Preislich liegt das Cozzolino-Eis etwa 20 bis 25 Prozent über dem, was man für gutes konventionell hergestelltes Eis zahlen muß.
Keine Chance für Honig
Auch das italienische Bio-Eis ist mit Öko-Zucker plus weißem Sirup aus Weizen gesüßt. "Honig", merkt Giorgio Cozzolino an, "ist in Öko-Qualität nicht in ausreichender Menge auf dem Bio-Markt vorhanden." Außerdem, so der italienische Importeur, bringt der Honig unerwünschte Geschmacksveränderungen mit sich. Und wie seine deutschen Kollegen bemängelt auch er die Konsistenz bei Honigsüßung: "Das Eis wird zu fest, hat zu wenig Schmelz."

Der Geschmack entscheidet

Der italienische Eisanbieter hat gute Chancen, mit seinem Öko-Eis die Gaumen der Naturkostkunden zu erobern. Das weiß auch Giorgio Cozzolino. Denn auf die Frage nach dem Besonderen an seinem Eis antwortet er mit einem überzeugenden "Es schmeckt so gut".
Das bestätigt übrigens unabhängig davon Thomas Wiedemann vom La Carotte. Er war eigens zur Verköstigung des damaligen Konkurrenzprodukts nach München gereist. "Die werden es schaffen," so seine Prognose, "Das Eis entspricht dem allgemein gewünschten Geschmack, und sie haben günstige Voraussetzungen: Eine technisch gut ausgerüstete Eisfabrik in Italien, Bio-Zertifizierung und einen unschlagbar günstigen Preis."

Tip fürs Drumherum

Für Ihr selbstgemachtes Eis oder das Öko-Eis aus dem Bioladen gibt es Waffeltütchen von der Vollkornbäckerei Rosmarin. Mit Zutaten zu 99 Prozent aus kb-Anbau wie Weizenvollkornmehl, Vollrohrzucker, Kokosfett, Meersalz und Sojalecethin passen die knusprigen Hörnchen zum hochwertigen Bio-Eis.

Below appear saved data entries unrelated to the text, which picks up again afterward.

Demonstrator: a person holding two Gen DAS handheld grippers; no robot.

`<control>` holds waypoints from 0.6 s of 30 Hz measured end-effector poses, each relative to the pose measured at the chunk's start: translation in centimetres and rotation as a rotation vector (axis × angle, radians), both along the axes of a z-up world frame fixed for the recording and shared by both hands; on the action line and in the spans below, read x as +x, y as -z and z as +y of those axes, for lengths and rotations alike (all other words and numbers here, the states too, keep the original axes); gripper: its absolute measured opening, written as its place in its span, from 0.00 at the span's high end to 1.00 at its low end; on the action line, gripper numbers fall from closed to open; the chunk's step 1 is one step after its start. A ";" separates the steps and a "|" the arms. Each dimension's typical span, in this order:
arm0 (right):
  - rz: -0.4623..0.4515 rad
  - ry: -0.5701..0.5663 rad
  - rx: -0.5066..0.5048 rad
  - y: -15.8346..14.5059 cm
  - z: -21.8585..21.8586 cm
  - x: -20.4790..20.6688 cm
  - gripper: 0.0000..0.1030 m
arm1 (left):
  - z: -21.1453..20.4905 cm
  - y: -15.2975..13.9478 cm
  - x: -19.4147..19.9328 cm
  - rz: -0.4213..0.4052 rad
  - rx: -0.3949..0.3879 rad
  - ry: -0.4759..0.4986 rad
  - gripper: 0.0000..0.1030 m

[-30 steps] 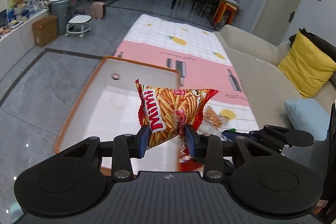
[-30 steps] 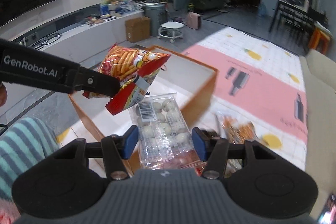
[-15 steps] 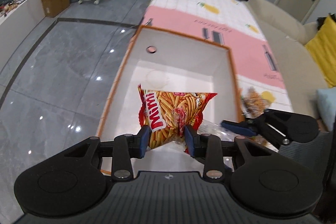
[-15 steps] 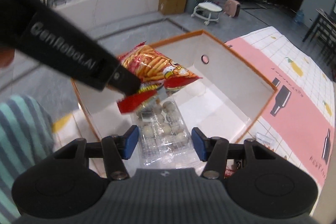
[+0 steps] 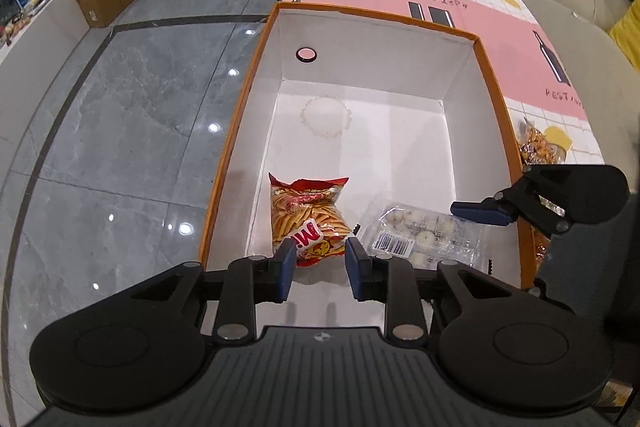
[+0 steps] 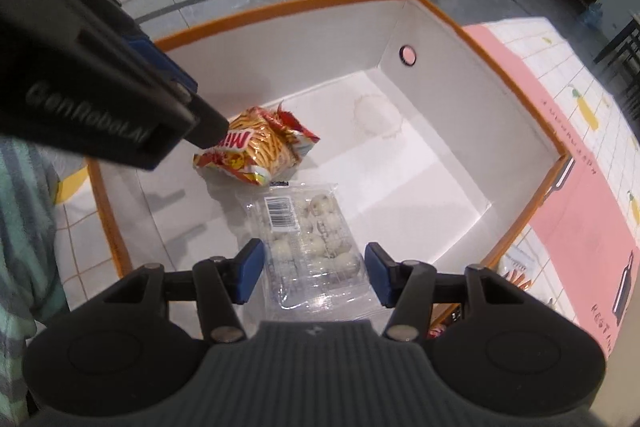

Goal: Organize snacks
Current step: 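Open the left tool to drop the Mimi bag while the right tool releases the egg tray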

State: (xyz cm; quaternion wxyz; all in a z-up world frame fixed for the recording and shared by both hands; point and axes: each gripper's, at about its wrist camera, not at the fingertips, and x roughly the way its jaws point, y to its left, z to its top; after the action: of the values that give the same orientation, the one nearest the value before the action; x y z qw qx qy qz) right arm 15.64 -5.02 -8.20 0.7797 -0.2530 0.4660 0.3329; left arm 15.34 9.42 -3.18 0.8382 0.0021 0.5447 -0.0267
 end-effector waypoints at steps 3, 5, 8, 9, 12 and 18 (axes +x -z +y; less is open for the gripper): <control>0.024 0.004 -0.013 0.2 0.6 0.1 0.48 | -0.3 -0.1 0.0 -0.005 0.020 0.006 0.64; 0.041 0.009 -0.023 0.4 0.7 0.3 0.47 | -0.3 0.0 0.1 -0.003 0.025 0.006 0.62; 0.041 0.006 -0.038 0.7 1.0 0.6 0.48 | 0.0 -0.1 0.0 -0.006 0.026 0.003 0.56; 0.044 0.007 -0.034 0.6 1.0 0.6 0.48 | 0.1 -0.1 -0.1 -0.008 0.028 0.000 0.55; 0.052 0.020 -0.022 0.4 0.7 0.9 0.47 | 0.2 -0.2 -0.2 -0.009 0.034 -0.007 0.53; 0.030 0.037 0.006 -0.4 0.0 0.7 0.39 | 0.2 -0.9 -0.9 -0.036 0.040 -0.008 0.44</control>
State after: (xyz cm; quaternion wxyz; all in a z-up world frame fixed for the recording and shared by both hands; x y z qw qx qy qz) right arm 16.33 -5.05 -7.76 0.7795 -0.2366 0.4814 0.3235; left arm 14.41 9.58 -2.31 0.8478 0.0170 0.5300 -0.0122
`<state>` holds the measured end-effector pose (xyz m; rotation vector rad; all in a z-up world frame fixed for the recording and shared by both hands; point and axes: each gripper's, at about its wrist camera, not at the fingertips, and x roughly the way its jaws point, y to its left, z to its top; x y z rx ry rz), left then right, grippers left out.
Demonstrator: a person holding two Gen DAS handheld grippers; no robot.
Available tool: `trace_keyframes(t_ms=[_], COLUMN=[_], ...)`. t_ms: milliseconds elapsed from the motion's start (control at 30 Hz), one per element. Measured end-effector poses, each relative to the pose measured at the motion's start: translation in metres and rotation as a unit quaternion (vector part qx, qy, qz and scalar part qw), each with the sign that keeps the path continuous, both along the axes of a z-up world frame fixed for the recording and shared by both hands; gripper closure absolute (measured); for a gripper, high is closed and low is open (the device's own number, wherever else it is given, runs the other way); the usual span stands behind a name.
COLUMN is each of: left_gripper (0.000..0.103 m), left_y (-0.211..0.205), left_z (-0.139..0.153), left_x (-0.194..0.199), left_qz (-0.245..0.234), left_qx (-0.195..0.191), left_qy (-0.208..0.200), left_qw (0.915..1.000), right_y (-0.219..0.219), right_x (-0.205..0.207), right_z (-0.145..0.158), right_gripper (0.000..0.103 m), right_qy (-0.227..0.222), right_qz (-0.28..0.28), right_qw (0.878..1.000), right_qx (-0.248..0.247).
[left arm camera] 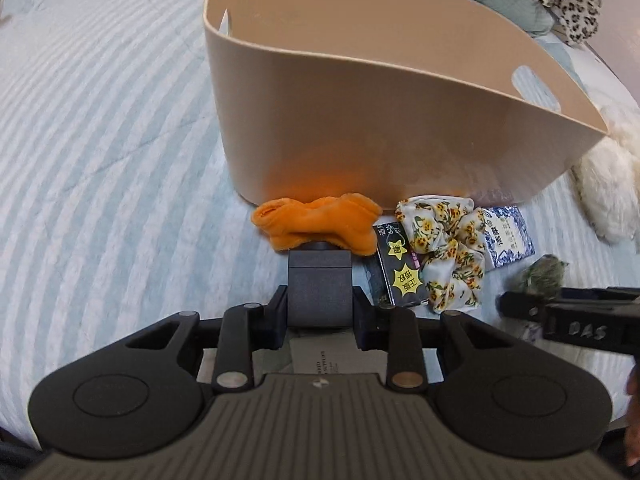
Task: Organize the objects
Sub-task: 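Grasp the black box with the left tool while the right tool grasps the green herb bag, then carry both items over the basket and open both tools to drop them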
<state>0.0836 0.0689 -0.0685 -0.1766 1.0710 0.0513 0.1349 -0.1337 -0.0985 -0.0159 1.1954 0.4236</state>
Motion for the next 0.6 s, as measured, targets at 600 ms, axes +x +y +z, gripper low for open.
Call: trace_keyframes(t_ms=[600], left_gripper=[0.07], left_y=[0.018], left_z=[0.092], left_x=[-0.004], left_qz=[0.007], left_qx=[-0.006], left_qy=[-0.084], left_qw=[0.9965], right_y=[-0.033], right_x=[-0.015], right_z=[0.078], right_gripper=[0.054], right_qy=[-0.101], right_qz=[-0.012], right_qw=[0.989], right_qx=[0.11])
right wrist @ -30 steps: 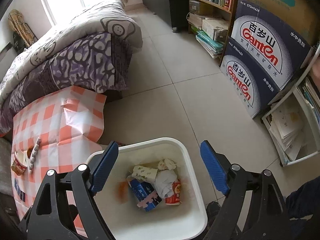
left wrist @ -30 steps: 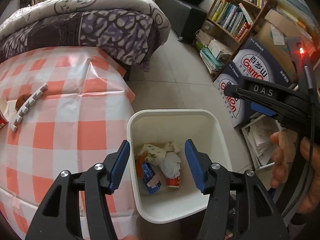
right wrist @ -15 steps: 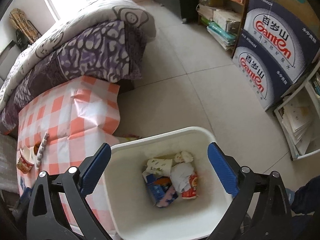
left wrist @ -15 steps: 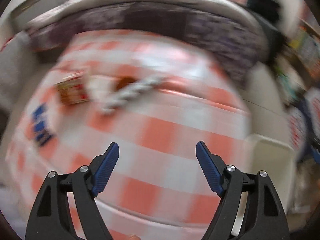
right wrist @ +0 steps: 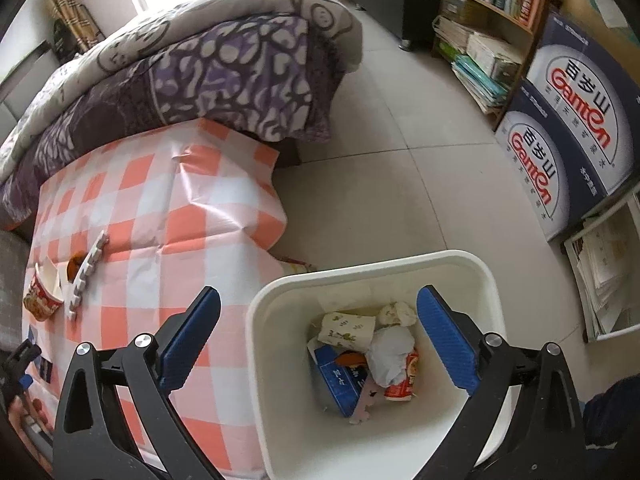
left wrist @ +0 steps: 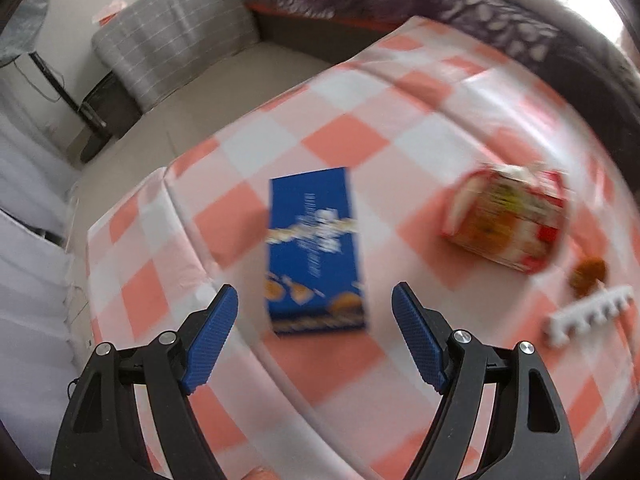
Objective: Collect trash
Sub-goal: 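Grasp the blue biscuit box with the left gripper, then grasp the white plastic strip with the right gripper while the left gripper holds the box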
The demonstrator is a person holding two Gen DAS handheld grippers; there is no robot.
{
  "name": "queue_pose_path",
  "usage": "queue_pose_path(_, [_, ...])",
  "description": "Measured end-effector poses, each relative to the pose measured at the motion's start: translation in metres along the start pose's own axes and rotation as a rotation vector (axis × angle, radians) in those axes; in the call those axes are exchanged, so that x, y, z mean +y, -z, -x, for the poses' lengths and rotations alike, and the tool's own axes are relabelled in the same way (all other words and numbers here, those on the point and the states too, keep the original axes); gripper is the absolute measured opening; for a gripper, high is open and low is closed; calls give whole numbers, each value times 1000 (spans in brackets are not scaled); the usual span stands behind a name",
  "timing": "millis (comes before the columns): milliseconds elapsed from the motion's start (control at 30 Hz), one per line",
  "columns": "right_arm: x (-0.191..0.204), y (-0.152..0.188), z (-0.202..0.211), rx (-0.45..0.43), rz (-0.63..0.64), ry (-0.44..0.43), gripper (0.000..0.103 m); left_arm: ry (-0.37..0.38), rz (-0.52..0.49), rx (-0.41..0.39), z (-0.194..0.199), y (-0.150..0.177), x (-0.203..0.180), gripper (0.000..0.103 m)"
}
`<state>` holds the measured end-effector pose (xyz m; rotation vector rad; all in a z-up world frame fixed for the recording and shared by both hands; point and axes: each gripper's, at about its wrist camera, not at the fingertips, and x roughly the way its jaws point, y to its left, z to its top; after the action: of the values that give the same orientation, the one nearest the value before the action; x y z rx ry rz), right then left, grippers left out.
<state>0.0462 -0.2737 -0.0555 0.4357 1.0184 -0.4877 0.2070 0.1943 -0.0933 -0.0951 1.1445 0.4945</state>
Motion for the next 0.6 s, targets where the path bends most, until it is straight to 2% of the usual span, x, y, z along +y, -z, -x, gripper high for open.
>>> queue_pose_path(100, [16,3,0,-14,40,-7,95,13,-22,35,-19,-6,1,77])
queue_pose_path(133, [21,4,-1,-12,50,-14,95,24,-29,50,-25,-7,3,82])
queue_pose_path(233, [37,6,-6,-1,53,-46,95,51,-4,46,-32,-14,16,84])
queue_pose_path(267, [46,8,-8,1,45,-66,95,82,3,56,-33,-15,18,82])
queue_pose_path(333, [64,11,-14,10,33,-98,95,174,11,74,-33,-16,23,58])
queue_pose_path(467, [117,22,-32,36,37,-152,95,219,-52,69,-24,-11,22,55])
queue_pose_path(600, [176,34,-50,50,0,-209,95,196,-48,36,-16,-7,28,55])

Professionelle Eisherstellung

Eiscreme wird vor dem eigentlichen Gefrieren pasteurisiert, homogenisiert und "reift" dann kurze Zeit. Sie wird auch durch dieses spezielle Herstellungsverfahren definiert. Die Rohstoffe werden in der gewünschten und vorgeschriebenen Menge glatt und geschmeidig miteinander vermischt. Im Homogenisator wird dieses Vormix glatt und geschmeidig gemacht, indem die Fett-Tröpfchen auf einheitliche Größe zerkleinert werden. Beim Pasteurisieren, das sich anschließt, sollen bei 78 bis 80 °C eventuell vorhandene Mikroorganismen abgetötet und die Keimzahl auf ein zulässiges Maß reduziert werden. Die gesamte Masse wird dann auf 0 bis 4 °C abgekühlt. Im Freezer läuft die Mischung in Rohrleitungen, gefriert an den Innenwänden und wird von rotierenden Schabern ständig verquirlt. Zusätzlich strömt Luft ein und vergrößert das Volumen der Masse, die Sahne-ähnliche Konsistenz entsteht. Durch kontinuierliches Abkühlen wird dann das Speiseeis gewonnen, das noch in Form gebracht und bei besonders niedrigen Temperaturen gehärtet werden muß.